Le film va faire un malheur de George Flipo

Publié le par Ameleia


                    Radiophonie d'une mort annoncée.

    Alexis, la quarantaine percée, est un scénariste plein d'espoir. Il n'est vraiment pas passé loin du prix de la Pomme d'Or. Pour sa consolation, le métier détient le plus beau des paradoxes : même peu connu, quand vous êtes cinéaste, les gens ne se présentent pas, ils tombent du ciel en se croyant votre étoile. Le malheur c'est que ça marche ! Un soir, c'est Sammy qui lui tombe dessus. En réalité l'importun tombe à pic. Sammy est un ancien taulard de première classe spécialisé dans la joaillerie, un gentil loulou flingueur. C'est que la bête est attachante qui va convaincre Alexis de tenter son prochain scénario sur lui. Ainsi le travail se met en place au gré et tourments de la vie de Studio. Déjà, il faut tenir le décor : la vie de coulisses prend beaucoup de temps, du bureau du producteur hypocondriaque au lit de la  starlette hyperthermique ! Entre deux réflexions sur la littérature et le cinéma, on assiste au joyeux vaudeville d'intrigues et de ses coucheries de carton-pâte.
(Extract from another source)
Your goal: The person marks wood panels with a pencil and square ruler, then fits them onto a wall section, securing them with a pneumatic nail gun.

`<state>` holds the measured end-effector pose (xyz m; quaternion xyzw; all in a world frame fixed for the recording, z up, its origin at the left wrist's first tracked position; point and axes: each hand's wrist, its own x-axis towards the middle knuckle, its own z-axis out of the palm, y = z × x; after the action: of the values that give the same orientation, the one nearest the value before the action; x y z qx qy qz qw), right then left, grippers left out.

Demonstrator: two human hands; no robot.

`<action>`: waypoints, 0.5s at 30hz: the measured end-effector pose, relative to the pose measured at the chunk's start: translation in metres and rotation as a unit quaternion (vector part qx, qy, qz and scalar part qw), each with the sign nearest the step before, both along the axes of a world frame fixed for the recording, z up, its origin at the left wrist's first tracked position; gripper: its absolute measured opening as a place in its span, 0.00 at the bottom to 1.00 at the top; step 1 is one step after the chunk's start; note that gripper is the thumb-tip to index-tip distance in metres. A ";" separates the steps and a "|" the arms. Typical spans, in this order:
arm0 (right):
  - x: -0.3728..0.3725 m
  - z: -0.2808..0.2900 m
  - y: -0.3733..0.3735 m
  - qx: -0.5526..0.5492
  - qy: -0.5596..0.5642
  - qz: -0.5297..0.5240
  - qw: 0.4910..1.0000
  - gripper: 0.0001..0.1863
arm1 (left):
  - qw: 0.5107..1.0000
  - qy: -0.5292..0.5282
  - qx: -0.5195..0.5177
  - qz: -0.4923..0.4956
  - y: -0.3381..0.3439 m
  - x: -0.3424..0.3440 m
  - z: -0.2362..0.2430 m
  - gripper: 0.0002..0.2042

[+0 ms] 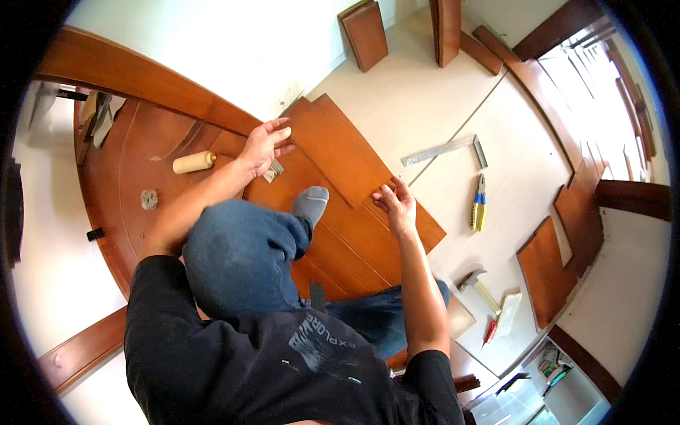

Mais la vie est plus cruelle que la fiction qui l'inspire. Sans révéler la fin, le titre « Le film va faire un malheur » est à prendre au pied de la lettre. « Le seigneur de la Pègre » avait des attaches de Comtesse aux pied nus.
    Peu d'espace au commentaire, une gestion minimaliste de la description, la narration s'économise jusqu'à la didascalie pour laisser toute sa place au dialogue. Le narrateur aussi discret qu'un scénariste laisse la voix à des personnages étonnamment acteurs d'eux-mêmes. En réalité, le roman de Georges Flipo a toutes les qualités d'une pièce radiophonique dont le lecteur n'a plus qu'à inventer les voix. On retrouve là les atouts des précédents métiers de l'auteur : la radiophonie et la publicité. C'est dynamique, aérien et populaire. Pour le lire, on se prendrait presque à se planquer dans sa voiture surchauffée une nuit d'orage.

Georges  FLIPO, Le film va faire un malheur, Escales des Lettres, Le Castor Astral, 2009, 313 pages.